■ PROVIDED INFORMATION ■
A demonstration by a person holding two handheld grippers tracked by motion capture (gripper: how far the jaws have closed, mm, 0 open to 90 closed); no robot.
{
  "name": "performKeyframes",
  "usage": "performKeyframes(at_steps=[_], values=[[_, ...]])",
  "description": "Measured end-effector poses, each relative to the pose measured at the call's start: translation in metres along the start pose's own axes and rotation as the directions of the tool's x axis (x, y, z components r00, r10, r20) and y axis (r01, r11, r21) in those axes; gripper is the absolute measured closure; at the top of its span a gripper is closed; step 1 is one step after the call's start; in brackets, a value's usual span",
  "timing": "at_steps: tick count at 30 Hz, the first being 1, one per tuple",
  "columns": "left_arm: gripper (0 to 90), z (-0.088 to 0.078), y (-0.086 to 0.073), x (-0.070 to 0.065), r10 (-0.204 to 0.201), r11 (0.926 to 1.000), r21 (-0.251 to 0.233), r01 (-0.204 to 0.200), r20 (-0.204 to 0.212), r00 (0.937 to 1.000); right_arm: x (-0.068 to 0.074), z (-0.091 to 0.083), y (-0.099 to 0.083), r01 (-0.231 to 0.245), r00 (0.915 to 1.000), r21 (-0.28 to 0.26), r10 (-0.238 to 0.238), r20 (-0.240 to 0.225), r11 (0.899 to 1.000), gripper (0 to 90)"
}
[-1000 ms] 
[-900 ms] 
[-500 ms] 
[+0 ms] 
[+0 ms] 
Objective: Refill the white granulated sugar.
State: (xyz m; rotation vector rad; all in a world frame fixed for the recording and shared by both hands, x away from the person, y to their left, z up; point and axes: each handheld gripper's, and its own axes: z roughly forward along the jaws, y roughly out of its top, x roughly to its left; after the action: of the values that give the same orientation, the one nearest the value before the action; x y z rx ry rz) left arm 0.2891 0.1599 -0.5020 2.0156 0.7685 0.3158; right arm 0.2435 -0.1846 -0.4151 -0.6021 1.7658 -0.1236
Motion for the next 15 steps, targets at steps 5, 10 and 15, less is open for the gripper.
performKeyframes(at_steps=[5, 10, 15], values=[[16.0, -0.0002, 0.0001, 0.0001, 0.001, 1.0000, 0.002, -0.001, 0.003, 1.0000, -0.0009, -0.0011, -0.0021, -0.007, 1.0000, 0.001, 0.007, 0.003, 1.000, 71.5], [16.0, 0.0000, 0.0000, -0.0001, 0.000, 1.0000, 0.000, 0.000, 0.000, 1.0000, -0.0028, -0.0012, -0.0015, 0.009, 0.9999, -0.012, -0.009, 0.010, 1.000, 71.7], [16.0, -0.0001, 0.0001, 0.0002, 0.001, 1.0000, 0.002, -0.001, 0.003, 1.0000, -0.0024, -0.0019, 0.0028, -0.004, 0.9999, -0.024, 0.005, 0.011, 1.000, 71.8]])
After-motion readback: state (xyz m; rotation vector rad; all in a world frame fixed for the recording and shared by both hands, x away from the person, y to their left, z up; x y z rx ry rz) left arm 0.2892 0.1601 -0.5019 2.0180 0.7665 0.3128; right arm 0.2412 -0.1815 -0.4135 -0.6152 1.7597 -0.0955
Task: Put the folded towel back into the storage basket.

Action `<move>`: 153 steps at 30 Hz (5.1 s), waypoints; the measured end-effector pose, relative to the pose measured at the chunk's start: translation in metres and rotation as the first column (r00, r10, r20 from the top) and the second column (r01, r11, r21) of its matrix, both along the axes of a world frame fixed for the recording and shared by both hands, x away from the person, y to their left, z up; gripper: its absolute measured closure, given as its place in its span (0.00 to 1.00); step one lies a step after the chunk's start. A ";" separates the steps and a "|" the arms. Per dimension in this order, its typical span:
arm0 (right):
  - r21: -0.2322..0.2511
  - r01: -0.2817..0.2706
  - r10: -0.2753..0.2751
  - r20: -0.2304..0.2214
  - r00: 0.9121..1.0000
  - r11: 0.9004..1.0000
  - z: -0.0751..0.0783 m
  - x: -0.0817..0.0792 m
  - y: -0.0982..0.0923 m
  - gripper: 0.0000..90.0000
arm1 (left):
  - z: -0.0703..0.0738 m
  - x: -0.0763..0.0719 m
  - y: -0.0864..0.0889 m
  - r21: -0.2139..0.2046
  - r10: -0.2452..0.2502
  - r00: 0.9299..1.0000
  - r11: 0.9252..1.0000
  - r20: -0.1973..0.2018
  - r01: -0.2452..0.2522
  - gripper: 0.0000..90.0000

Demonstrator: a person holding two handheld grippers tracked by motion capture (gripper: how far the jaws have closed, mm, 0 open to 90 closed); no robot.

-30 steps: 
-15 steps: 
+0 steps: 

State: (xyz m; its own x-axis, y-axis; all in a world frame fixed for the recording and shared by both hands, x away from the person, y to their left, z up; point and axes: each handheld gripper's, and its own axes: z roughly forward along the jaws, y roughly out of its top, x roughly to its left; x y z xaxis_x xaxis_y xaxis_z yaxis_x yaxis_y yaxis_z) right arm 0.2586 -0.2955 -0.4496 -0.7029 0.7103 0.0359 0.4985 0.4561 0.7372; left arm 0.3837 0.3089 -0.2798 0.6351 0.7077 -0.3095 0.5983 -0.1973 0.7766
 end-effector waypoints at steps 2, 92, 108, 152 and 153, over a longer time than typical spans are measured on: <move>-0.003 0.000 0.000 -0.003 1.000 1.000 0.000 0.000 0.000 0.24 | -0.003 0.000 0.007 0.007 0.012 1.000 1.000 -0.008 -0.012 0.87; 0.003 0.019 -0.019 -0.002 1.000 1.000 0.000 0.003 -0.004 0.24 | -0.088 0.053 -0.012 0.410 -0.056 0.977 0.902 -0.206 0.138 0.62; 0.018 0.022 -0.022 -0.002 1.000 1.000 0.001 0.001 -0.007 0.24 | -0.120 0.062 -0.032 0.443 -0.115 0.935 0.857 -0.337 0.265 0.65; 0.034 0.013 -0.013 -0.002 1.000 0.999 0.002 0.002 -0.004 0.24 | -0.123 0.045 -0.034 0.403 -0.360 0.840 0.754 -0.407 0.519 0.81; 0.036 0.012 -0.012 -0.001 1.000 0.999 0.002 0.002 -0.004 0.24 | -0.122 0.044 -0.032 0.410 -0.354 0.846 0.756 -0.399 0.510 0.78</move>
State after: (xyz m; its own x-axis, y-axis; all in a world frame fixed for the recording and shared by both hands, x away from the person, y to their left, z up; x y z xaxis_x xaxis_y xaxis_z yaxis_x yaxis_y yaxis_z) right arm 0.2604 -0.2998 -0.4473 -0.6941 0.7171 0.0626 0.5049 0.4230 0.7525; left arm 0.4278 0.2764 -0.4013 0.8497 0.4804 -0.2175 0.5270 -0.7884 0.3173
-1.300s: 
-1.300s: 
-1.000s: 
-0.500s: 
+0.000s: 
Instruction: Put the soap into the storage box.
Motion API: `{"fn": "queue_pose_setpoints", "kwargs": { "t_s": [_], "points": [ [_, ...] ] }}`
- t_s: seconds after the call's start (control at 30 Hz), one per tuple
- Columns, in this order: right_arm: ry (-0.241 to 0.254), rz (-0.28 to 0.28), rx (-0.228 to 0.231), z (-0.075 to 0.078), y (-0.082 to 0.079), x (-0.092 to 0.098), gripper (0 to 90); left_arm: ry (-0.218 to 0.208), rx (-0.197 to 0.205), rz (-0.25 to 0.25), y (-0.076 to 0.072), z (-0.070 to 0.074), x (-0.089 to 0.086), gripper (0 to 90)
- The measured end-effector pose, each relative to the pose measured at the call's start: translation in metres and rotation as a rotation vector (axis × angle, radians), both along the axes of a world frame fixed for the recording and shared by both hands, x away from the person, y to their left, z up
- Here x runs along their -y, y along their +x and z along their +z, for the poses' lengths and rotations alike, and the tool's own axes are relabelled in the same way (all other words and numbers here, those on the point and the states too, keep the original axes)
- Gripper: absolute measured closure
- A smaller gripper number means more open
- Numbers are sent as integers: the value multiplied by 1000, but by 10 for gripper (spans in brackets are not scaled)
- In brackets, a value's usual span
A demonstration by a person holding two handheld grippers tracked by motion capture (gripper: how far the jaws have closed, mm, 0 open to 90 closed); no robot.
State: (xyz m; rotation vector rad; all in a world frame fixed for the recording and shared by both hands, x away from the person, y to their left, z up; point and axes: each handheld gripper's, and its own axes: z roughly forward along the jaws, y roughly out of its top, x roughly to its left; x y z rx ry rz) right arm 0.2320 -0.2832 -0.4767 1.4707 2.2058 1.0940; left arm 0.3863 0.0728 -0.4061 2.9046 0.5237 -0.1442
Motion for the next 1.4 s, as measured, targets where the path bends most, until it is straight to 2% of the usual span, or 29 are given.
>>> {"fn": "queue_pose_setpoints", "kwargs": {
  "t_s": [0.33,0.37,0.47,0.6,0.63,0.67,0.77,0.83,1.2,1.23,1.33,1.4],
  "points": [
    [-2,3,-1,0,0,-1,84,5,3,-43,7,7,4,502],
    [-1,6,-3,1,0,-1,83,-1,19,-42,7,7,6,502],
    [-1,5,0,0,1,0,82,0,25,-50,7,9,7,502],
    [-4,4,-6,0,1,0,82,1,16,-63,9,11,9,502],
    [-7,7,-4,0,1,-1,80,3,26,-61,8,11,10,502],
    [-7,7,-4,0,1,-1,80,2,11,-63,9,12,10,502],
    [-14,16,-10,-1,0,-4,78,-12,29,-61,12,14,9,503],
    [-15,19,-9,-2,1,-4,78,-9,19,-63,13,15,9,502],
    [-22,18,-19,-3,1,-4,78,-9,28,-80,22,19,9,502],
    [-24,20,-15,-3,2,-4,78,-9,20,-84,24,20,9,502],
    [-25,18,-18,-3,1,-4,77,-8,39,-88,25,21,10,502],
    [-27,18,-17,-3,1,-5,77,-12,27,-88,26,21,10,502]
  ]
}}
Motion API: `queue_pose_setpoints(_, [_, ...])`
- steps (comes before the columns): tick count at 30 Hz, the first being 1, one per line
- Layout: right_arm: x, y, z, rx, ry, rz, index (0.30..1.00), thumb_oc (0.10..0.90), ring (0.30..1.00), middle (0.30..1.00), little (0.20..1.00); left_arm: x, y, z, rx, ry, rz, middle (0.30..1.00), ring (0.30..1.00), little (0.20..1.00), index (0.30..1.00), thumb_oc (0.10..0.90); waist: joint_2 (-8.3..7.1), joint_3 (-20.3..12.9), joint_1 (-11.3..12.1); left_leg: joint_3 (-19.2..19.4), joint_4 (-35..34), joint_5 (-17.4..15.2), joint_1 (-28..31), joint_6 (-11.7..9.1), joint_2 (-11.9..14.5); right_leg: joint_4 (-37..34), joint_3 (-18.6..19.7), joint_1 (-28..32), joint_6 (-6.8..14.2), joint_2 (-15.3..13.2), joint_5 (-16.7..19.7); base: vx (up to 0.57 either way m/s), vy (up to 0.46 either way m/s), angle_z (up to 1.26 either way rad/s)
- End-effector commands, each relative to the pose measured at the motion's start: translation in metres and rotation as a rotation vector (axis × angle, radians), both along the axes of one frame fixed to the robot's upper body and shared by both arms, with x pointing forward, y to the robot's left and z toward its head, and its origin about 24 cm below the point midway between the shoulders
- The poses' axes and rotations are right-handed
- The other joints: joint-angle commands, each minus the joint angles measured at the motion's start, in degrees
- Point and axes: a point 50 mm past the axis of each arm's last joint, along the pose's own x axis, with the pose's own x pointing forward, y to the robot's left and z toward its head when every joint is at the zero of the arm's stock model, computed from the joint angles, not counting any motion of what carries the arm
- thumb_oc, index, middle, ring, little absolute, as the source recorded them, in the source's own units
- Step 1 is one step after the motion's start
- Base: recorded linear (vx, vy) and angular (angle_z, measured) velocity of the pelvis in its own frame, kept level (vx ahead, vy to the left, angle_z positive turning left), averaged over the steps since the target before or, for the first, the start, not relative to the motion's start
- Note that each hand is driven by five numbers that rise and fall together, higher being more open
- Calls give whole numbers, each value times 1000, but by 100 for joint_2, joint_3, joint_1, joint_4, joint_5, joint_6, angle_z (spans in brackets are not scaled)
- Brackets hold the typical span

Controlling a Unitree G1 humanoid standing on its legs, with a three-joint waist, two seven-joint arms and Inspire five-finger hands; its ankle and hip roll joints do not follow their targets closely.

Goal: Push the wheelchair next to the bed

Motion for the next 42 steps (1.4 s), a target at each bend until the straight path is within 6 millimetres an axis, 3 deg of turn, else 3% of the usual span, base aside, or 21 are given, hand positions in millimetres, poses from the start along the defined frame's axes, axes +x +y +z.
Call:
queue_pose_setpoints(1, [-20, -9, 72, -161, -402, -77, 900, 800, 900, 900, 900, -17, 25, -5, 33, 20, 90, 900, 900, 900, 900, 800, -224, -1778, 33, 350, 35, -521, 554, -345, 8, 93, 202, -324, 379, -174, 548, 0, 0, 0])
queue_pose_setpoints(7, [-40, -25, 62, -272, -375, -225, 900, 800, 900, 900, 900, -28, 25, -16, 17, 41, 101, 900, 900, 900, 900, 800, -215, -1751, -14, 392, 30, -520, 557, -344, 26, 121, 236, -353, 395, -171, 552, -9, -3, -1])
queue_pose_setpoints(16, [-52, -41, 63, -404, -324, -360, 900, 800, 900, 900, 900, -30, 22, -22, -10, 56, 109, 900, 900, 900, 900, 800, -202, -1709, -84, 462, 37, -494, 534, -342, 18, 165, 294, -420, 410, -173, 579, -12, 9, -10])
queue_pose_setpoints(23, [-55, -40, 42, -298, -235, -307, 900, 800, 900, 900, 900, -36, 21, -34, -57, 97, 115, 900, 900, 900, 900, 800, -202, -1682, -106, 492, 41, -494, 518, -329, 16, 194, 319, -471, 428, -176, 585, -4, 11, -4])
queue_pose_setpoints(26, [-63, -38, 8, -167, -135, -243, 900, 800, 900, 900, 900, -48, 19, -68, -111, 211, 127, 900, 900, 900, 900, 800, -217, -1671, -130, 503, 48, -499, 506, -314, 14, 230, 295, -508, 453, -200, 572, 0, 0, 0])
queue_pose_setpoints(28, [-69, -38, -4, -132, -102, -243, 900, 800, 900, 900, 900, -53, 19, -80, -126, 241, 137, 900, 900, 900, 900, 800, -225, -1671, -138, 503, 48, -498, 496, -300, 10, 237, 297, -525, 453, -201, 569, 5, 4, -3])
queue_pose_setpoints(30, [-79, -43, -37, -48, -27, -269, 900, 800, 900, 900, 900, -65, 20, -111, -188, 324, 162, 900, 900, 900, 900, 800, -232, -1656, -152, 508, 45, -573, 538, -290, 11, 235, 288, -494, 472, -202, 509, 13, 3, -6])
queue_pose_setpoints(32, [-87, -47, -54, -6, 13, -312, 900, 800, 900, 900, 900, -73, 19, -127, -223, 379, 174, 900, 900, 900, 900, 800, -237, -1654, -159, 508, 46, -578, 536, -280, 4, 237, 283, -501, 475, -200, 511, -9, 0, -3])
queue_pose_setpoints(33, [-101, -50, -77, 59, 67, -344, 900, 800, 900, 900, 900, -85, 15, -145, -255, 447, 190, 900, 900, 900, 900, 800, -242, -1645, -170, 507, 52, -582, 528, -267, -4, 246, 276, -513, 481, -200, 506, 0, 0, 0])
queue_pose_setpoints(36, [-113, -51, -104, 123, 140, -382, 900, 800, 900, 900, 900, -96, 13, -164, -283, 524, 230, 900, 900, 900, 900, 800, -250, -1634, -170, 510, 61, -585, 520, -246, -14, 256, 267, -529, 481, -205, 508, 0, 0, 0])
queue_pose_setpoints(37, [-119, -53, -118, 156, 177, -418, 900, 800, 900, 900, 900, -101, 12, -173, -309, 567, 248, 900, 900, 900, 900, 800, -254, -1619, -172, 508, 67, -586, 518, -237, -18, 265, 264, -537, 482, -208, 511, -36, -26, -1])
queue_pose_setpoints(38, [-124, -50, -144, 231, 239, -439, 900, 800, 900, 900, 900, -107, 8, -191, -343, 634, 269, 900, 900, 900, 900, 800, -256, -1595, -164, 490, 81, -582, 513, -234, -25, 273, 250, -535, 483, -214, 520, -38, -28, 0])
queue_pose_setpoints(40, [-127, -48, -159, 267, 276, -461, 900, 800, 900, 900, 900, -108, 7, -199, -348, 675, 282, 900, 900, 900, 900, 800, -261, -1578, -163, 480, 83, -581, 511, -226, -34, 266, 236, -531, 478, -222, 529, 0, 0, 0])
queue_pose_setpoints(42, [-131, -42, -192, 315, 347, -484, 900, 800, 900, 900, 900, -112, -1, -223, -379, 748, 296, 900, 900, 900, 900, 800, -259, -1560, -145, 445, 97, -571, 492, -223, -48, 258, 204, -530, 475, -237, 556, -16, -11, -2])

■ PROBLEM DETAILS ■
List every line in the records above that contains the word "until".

■ WRITTEN REPLY ■
Motion for the next 1.4 s, as measured, targets where the path bends most, until it is straight to 2% of the usual span, or 29 are given.
Motion for the next 42 steps (1.4 s), a target at each bend until the straight path is within 6 millimetres an axis, 3 deg of turn, else 3% of the usual span, base aside, or 21 are given, hand positions in millimetres, poses from the start along the defined frame's axes, axes +x +y +z.

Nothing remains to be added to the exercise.